Uitgezette middelen met een looptijd van één jaar en langer
De rentebaten en de rendementen van de uitzettingen langer dan één jaar over de jaren 2021 tot en met 2024 (exclusief nazorgmiddelen) zijn hieronder weergegeven. Ter vergelijking is het gemiddeld rendement van de rente op tienjarige staatsleningen (tienjaars staat) in het overzicht opgenomen.

Tabel 10. Renteopbrengst uitgezette middelen (excl. nazorgmiddelen) - looptijd één jaar en langer

Jaar

Gemiddeld uitgezet bedrag

Gemiddeld percentage

Gemiddelde tienjaars Eurobond

Renteopbrengst

(x € 1 miljoen)

(x € 1 miljoen)

2021

188,0

2,5%

-0,2%

4,7

2022

214,1

2,5%

1,3%

5,3

2023

261,3

4,9%

2,8%

12,8

2024

345,9

2,8%

2,6%

9,6

Op 31 december 2024 stond € 316,3 miljoen (exclusief nazorgmiddelen) uit met looptijden van één jaar en langer.

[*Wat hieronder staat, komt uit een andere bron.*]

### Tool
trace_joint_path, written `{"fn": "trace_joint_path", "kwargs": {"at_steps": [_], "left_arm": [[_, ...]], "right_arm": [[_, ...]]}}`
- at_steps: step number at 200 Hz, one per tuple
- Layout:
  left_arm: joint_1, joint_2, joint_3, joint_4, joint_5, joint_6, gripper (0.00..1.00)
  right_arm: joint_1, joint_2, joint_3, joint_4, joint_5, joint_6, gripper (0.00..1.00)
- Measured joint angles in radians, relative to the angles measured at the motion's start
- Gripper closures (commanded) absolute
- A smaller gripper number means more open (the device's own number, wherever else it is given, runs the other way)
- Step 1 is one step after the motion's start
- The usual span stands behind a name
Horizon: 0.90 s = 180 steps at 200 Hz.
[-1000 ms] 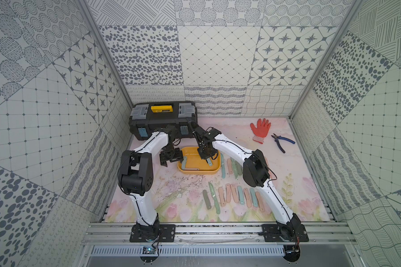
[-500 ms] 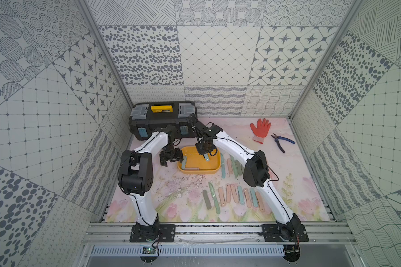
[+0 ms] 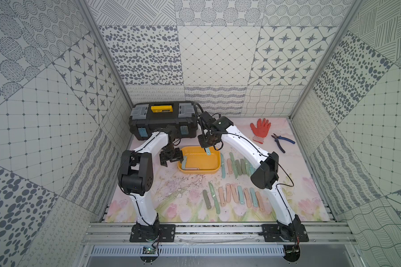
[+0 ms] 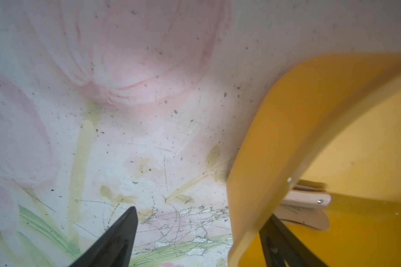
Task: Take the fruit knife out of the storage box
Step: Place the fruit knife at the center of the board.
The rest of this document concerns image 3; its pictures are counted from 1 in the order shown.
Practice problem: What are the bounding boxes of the blue handled pliers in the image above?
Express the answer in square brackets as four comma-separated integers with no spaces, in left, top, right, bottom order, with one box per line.
[271,133,296,154]

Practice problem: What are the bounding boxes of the teal fruit knife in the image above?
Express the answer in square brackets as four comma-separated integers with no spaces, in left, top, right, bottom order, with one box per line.
[181,156,188,170]

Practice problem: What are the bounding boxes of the green sheath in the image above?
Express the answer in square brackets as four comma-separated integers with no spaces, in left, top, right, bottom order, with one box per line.
[235,160,243,175]

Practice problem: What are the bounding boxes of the yellow plastic storage box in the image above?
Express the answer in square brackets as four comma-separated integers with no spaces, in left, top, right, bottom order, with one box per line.
[178,146,221,175]

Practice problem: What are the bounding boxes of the long teal knife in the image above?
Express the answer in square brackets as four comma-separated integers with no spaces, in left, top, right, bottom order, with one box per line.
[220,154,226,179]

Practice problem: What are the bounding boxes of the grey green fruit knife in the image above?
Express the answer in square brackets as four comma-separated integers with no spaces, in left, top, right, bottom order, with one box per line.
[240,159,247,175]

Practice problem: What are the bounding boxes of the black plastic toolbox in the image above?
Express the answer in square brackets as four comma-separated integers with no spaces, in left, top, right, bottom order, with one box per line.
[129,101,198,140]

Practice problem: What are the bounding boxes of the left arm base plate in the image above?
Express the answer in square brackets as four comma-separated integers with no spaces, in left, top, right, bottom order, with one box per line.
[129,223,176,243]

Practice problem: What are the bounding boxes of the floral pink table mat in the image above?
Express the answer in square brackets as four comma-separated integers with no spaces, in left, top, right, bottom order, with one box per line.
[103,117,331,223]

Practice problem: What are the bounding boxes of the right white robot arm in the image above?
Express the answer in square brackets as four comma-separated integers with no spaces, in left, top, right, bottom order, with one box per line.
[193,102,309,245]

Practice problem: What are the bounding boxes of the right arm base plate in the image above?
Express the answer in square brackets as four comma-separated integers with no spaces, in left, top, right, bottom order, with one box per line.
[261,224,309,243]

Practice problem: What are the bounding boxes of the red work glove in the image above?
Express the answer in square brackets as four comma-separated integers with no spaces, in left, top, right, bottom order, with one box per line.
[250,119,271,144]

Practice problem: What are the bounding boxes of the beige pink knife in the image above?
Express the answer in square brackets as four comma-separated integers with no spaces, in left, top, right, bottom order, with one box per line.
[218,187,226,207]

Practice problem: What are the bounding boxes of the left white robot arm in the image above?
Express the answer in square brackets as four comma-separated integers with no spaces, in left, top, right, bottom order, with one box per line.
[118,125,183,241]

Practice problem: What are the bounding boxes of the aluminium frame rail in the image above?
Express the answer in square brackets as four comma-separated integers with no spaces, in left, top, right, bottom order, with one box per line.
[81,221,356,245]

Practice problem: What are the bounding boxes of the long green knife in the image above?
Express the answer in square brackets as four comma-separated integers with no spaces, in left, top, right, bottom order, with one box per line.
[208,182,221,214]

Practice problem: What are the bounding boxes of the pale pink knife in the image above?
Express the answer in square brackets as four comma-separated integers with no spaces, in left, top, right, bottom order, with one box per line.
[226,184,232,203]

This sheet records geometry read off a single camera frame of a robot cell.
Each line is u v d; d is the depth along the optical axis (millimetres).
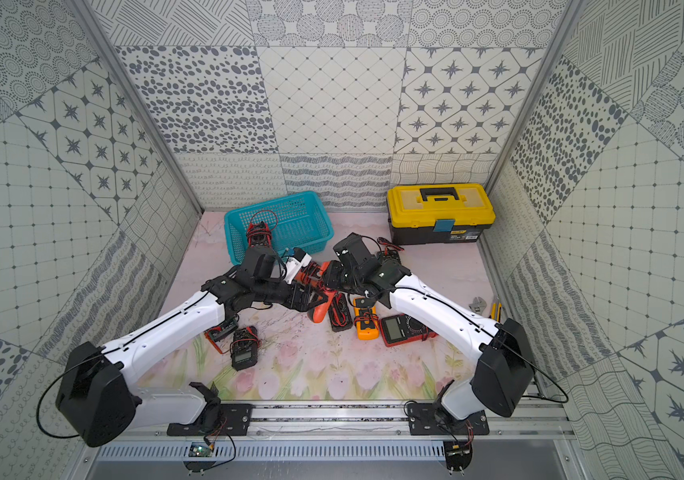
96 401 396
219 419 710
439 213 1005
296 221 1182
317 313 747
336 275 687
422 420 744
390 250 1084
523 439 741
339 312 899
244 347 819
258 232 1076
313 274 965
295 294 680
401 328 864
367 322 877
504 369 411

In 2024 is een bedrag van € 9,6 miljoen aan rentebaten gegenereerd. Dit is het resultaat van een gemiddeld saldo van € 345,9 miljoen met een gemiddeld rendement van 2,77%. In de Begroting 2024 werd uitgegaan van € 9,0 miljoen (gemiddeld bedrag € 326,6 miljoen à 2,77%). De verschillen ten opzichte van de raming zijn ontstaan door een hoger gemiddeld saldo van uitgezette middelen aan medeoverheden.

De rentebaten van zowel de kort uitgezette middelen als de lang uitgezette middelen over 2024 bedragen totaal € 26,7 miljoen. Dit is afgerond € 2,3 miljoen meer dan de raming van € 24,4 miljoen.

Nazorgmiddelen
Nazorgmiddelen zijn middelen die specifiek uitgezet zijn voor de eeuwigdurende nazorg van de gesloten stortplaatsen en baggerspeciedepots. De beleggingen van deze middelen zijn uitgezonderd van het schatkistbankieren. In de Wet fido is specifiek voor nazorgfondsen bepaald dat voor de hoofdsomgarantie bij beleggingen minimaal 42% vastrentend moet worden belegd; de rest mag in aandelen (maximaal 58%). Vastrentende beleggingen zijn beleggingen in obligaties en leningen waarbij de renteopbrengsten van tevoren bekend zijn.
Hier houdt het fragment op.